▶ _What this task involves_: Only the lines of the data holding the string "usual" need to be returned.

▶ _Data section_:

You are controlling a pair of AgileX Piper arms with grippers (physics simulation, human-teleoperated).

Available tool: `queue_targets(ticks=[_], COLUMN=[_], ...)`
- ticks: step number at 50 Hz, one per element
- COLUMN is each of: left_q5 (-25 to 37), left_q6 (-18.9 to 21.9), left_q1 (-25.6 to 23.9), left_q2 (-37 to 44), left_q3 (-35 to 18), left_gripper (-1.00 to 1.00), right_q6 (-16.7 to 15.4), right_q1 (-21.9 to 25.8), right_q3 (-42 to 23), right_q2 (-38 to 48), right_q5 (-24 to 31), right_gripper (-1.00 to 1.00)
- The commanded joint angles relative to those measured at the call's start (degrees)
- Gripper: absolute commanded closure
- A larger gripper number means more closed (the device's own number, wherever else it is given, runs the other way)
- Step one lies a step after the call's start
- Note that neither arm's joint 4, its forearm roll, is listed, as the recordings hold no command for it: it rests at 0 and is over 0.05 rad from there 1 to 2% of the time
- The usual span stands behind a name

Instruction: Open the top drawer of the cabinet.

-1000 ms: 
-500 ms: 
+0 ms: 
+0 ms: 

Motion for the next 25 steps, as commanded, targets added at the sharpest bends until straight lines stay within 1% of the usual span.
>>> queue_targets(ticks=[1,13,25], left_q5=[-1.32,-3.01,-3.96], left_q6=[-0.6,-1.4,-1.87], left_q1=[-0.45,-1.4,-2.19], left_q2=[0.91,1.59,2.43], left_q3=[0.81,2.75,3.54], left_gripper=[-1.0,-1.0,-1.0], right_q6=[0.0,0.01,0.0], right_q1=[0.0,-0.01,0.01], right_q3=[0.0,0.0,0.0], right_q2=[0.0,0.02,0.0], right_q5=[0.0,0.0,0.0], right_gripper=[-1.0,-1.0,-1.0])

▶ _Answer box_:
- The usual span stands behind a name
Motion for the next 25 steps, as commanded, targets added at the sharpest bends until straight lines stay within 1% of the usual span.

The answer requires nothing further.